DataNode

A python 2 container runtime for processing data science tasks and workloads. This repository builds a large (~3.4 gb) docker container hosting a virtual environment with a large number of data science pips installed. It is a no-ui backend processing workhorse for my https://github.com/jay-johnson/sci-pype analysis and tasks.

I use this repository as a python 2 runtime with docker-compose to mount source, data, binaries, and third party libraries into known, pre-configured locations.

Build

This repository can run in a container or by installing the virtual environment locally (it will take some time and there are a lot of dependencies).

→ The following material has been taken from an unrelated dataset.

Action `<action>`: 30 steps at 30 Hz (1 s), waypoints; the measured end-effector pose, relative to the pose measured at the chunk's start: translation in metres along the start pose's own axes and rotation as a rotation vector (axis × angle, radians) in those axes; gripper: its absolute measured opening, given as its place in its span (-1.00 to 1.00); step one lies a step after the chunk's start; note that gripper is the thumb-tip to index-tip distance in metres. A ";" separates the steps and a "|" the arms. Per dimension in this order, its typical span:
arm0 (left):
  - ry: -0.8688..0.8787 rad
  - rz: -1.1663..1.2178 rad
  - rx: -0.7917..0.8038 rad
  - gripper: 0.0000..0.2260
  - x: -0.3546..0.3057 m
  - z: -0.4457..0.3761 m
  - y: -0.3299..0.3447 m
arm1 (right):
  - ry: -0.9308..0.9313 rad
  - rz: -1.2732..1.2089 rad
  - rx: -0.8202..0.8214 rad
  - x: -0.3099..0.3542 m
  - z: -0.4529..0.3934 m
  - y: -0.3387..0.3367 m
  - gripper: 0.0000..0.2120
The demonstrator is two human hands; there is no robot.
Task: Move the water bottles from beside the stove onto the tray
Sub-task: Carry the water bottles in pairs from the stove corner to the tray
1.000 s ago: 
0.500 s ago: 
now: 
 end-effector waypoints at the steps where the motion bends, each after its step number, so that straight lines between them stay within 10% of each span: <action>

Build the Local Virtual Environment

Here's how to run this locally inside a virtual environment:

Start Setup

datanode $ ./setup-venv.sh
2017-02-01 20:59:16 Creating VirtualEnv(./dn-dev)
New python executable in ./dn-dev/bin/python
Installing setuptools, pip, wheel...done.
2017-02-01 20:59:17 Activating ./dn-dev/bin/activate
2017-02-01 20:59:17 Done Activating VirtualEnv
2017-02-01 20:59:17 Install Python 2 Pips into VirtualEnv
Installing newest pip

logs and lots of waiting for many minutes...

more logs


---------------------------------------------------------
Activate the new DataNode virtualenv with:

source ./local-venv.sh
datanode $

Load the Virtual Environment

datanode $ source ./local-venv.sh
(dn-dev) datanode$

Setup the /opt/work symlink

When running outside docker, I find it easiest to just symlink the repo's base dir to /opt/work to emulate the container's internal directory deployment structure. In a future release, a local-properties.sh file will set all the environment variables relative to the repository, but for now this works.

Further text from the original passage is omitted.